Setelah Seminggu dari saat itu, tiba-tiba kakek sakit keras dan kondisinya juga sangat mengkhawatirkan. Kakek tak bisa ditinggal, karena sakit tak bisa bangun. Sehingga Sangga tidak bisa berdagang. Sangga merawat kakek
Kresna, seperti dia merawat ibunya dulu selama enam bulan beliau sakit dan tak bisa bangun.
Siang itu, Sangga sedang menyiapkan makan siang untuk kakek Kresna. Setelah jadi makanannya, dia bawa ke tempat kakek rebahan sekaligus nasi dan lauk pauk lainnya. Sanggabuwan mau makan bersama kakek Kresna. Kakek sudah terlihat agak mendingan.
“Kek, ini makan dulu. Sangga sudah membuat sop ayam buat kakek. Supaya kakek bisa cepat sehat dan sembuh!” ajak Sangga. Sangga meletakkan makanannya di samping kakek yang rebahan. Kakek duduk dan berdiri.
“Eh Kek. Loh, kakek mau kemana?” tanya Sangga yang ikutan berdiri sambil memegangbadan kakek Kresna.
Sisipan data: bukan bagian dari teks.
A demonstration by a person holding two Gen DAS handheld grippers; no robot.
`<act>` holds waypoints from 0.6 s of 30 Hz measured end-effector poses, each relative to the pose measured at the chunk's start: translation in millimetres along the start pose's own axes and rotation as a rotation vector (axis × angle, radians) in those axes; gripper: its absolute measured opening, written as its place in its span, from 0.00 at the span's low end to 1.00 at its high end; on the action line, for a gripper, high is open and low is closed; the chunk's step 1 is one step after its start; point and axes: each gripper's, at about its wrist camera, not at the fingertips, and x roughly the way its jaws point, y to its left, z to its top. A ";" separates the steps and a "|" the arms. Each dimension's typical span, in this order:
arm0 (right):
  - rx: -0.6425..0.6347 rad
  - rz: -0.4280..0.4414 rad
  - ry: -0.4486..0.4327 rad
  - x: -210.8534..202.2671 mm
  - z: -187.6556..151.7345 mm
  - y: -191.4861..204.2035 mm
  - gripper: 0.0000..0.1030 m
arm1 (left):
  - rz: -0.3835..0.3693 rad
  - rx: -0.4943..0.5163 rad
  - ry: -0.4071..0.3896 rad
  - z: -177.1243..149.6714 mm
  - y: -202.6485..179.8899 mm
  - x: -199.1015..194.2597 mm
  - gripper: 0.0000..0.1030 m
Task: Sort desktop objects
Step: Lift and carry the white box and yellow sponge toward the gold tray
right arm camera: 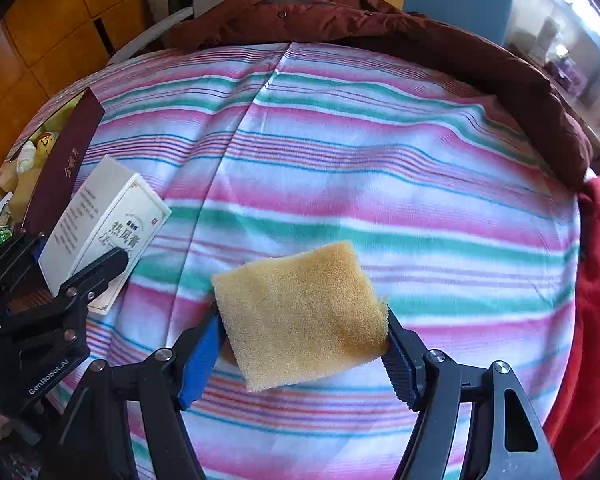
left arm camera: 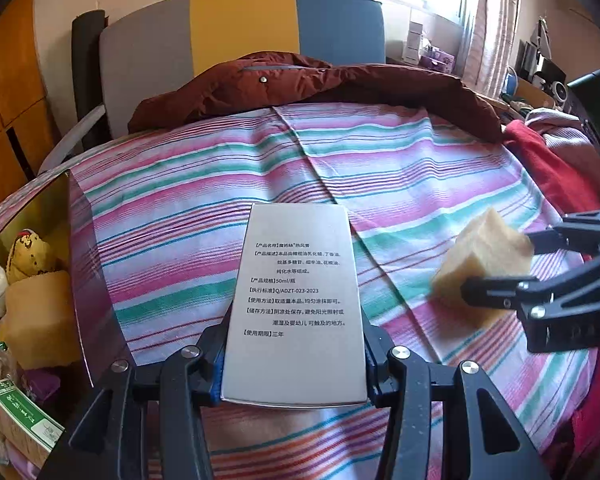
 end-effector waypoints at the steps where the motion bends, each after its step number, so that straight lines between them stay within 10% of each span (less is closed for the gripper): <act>1: 0.005 0.000 0.000 -0.8 -2.8 1.5 0.71 | -0.008 0.003 0.000 -1.2 -1.1 -1.2 0.48; 18: 0.109 -0.052 -0.019 -17.1 -61.2 20.8 0.69 | -0.059 0.069 -0.090 -14.3 -18.9 -51.9 0.48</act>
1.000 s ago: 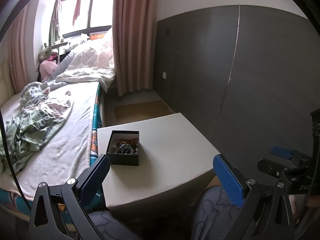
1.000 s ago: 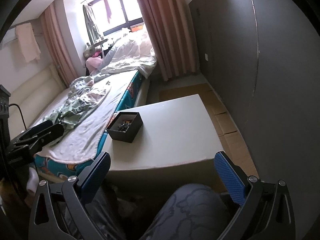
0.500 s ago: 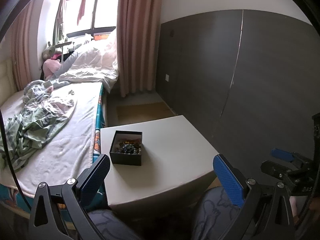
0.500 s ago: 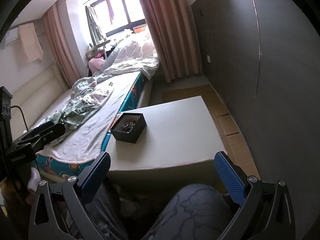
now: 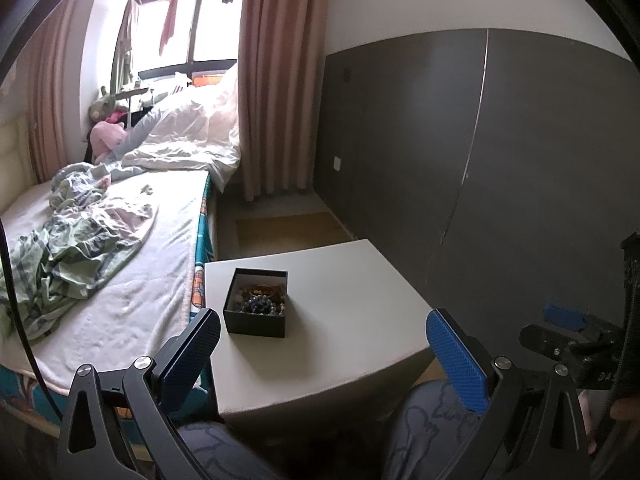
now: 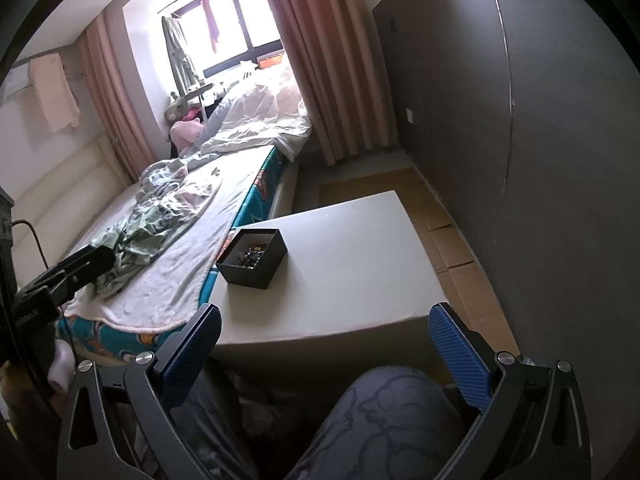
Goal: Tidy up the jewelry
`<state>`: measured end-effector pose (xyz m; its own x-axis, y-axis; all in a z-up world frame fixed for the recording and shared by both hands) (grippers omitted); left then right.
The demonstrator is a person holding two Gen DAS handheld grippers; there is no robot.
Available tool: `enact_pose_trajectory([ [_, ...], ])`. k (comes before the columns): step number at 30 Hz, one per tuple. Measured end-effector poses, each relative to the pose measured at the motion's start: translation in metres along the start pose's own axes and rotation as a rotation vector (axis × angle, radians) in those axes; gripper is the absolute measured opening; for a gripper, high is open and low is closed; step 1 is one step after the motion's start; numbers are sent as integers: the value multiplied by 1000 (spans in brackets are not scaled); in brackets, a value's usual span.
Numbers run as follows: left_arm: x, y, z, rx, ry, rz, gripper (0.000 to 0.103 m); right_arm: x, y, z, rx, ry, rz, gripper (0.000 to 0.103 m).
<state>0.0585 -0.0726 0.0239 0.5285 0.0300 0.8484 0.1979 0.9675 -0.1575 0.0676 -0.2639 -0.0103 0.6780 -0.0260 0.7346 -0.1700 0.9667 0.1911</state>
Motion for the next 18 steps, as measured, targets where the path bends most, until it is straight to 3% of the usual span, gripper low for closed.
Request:
enact_pose_trajectory([
  [18,1,-5,4,8,-16,8,103,4,0,10,3,-32,-11,103],
])
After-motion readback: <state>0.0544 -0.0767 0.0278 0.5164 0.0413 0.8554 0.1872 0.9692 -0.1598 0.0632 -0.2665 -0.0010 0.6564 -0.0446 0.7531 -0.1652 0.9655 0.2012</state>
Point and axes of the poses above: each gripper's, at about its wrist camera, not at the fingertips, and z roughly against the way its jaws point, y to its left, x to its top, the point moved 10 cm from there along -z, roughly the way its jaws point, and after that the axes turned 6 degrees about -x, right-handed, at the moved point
Dia mendekat ke lemari dan membuka lemarinya. Kakek mengambil sesuatu dari bawah,tumpukan bajunya yang ternyata sebuah kotak kayu. Kakek duduk kembali yang masih dipegangin Sangga dan kembali ke atas Kasur. Dia duduk membuka kotaknya.
“Sangga, ini kalung untuk kamu!” Dia memberikan sebuah kalung berliontin batu berwarna hijau menyala yang Sangga pernah lihat.
“Kek, ini bukannya kalung yang dipakai oleh gurunya kakek?” tanya Sangga yang masih teringat kepada foto yang ada di bingkai foto di dinding. Sangga kemudian berdiri dan mengambil figura foto yang menempel di dinding dan duduk kembali di hadapan Kakek Kresna.
“Ini kek! Lihat, sama kan?” tanya Sangga yang memperlihatkan kalung yang dipakai oleh sang guru.
“Oh, kamu melihatnya? Berarti kalung ini memang jodohmu!” sahut kakek.
“Iya, lihat ini, sama persis dengan yang guru kakek pakai! Bener nggak, kek??” tanyanya lagi.
“Benar nak, kalung itulah yang membuat beliau tidak nampak.” Kakek kemudian memakai kalung tersebut dan langsung menghilang dari hadapan Sangga. Sangga tampak kahet dan celingukan emcari kakek Kresna.
“Kek, kakek. Kakek dimana?” tangan Sangga mengarah ke tempat kakek duduk tapi tidak terasa.
“Aduh kek, jangan nakut-nakutin dong, kek!” Sanggabuwana merasa pipinya ada yang mencoleknya dan pundaknya juga ada yang menepuk. Kemudian kakek Kresna terlihat lagi setelah kalungnya dilepas. Dia masih memegang rantai kalung itu.
“Masya Allah, kek. Jadi kakek itu dari tadi ada di situ tak pindah?” tanya Sangga.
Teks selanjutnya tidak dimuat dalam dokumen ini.